Taking all expressions for sine and cosine as well as the gravitational expression for F into the formulas for Fx, Fy, Fz gives:

Fx = F * sin(θ) * cos(φ)
= F * (x^2 + y^2)^0.5 / r * x / (x^2 + y^2)^0.5
= F * x / r   thus:
= G * M * m / r^2 * x / r
= G * M * m * x / r^3

Fy = F * sin(θ) * sin(φ)
= G * M * m / r^2 * (x^2 + y^2)^0.5 / r * y / (x^2 + y^2)^0.5
= F * y / r
= G * M * m / r^2 * y / r
= G * M * m * y / r^3

Fz = F * cos(θ)
= F * z / r
= G * M * m / r^2 * z / r
= G * M * m * z / r^3

Buoyancy is also a radial vector force and can be resolved into components in a like manner.

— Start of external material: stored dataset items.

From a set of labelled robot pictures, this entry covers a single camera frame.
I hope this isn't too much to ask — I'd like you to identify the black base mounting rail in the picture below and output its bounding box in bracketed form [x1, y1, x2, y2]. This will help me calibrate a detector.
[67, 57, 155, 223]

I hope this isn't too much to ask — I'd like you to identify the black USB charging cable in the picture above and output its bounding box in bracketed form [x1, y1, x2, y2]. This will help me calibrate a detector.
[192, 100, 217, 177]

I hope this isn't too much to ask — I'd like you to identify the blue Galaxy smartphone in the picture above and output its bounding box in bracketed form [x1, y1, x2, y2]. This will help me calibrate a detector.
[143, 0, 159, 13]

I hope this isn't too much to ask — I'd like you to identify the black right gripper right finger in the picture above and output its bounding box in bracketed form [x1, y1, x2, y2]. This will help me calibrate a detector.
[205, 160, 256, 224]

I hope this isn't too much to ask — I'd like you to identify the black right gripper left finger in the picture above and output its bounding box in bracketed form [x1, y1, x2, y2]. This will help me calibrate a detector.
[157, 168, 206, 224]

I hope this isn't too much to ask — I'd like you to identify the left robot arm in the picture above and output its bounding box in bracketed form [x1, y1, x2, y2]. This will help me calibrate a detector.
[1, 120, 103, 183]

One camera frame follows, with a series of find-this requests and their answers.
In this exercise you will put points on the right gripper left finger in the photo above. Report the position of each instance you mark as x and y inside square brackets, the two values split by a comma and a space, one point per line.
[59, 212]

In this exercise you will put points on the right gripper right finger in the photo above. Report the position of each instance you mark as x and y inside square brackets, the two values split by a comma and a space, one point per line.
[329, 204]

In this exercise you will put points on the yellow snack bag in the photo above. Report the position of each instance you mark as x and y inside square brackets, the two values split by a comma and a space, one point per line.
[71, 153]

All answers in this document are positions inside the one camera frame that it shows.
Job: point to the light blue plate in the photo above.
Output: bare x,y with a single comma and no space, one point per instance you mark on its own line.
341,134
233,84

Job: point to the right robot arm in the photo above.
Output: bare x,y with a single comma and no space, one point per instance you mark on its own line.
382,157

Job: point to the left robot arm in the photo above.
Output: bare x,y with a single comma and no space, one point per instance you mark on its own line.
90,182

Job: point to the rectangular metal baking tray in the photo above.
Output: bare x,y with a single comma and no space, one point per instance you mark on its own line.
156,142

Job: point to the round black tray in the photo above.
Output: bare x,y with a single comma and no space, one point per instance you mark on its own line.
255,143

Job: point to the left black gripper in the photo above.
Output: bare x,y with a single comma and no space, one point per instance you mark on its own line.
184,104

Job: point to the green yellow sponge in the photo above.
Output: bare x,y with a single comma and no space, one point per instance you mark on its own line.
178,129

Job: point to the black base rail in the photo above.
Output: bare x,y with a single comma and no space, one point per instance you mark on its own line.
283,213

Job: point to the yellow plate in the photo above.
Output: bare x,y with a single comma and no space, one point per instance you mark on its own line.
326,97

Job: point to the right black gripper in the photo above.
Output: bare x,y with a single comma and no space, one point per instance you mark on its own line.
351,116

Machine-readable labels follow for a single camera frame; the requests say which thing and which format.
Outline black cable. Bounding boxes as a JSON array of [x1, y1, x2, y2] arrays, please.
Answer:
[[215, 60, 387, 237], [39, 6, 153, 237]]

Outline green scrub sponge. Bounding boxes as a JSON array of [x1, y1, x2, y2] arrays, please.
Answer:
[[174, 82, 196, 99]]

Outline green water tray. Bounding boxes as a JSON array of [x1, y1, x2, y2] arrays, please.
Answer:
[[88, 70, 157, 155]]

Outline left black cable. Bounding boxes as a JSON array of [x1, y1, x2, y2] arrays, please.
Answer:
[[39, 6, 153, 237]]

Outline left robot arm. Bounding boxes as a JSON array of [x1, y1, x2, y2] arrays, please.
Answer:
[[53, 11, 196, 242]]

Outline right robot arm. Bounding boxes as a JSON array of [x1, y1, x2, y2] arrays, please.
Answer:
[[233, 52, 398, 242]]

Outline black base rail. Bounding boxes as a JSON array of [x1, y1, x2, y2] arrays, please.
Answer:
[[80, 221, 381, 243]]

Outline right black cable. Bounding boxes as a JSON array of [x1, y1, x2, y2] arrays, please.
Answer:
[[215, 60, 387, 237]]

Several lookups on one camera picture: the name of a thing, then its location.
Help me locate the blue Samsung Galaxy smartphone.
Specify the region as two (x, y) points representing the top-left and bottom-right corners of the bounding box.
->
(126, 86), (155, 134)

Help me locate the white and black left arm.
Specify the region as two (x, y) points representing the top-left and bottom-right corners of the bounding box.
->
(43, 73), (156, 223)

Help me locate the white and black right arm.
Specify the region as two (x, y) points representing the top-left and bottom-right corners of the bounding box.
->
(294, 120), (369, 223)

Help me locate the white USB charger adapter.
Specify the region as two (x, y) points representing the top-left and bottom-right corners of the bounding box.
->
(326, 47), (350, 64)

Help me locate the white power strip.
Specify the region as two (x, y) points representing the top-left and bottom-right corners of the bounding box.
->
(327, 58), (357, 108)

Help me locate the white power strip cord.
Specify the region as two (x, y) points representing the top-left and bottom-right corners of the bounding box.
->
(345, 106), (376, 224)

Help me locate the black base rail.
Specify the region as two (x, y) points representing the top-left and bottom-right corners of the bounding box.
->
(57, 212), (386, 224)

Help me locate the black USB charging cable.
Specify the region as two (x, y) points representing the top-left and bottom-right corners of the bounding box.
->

From these equations we see:

Fi = F * cos(θ) = F * i/r (i = x, y, z).

The factor i/r acts to resolve the force along the direction i and is generally referred to as the direction cosine of the force for the direction i. A vector quantity that is non-radial requires slightly more involved expressions for direction cosine. For example, the force or air resistance is directed along a line that is common to the velocity vector but is opposite in direction and has a magnitude which can be calculated from the velocity. If this force is Fd, and the velocity has magnitude Vmag, then using the fact that it is opposite in direction to the velocity vector allows us to find its components as:

Fdi = Fd * (-Vi) / Vmag      where (-Vi) / Vmag acts as direction cosine for direction i, i = x, y, z

To show how the transformations between coordinate systems can be used, we look at the case of simulating the flight of a projectile fired from a cannon. The requirement is to describe the initial conditions of flight in terms of parameters that are easily grasped.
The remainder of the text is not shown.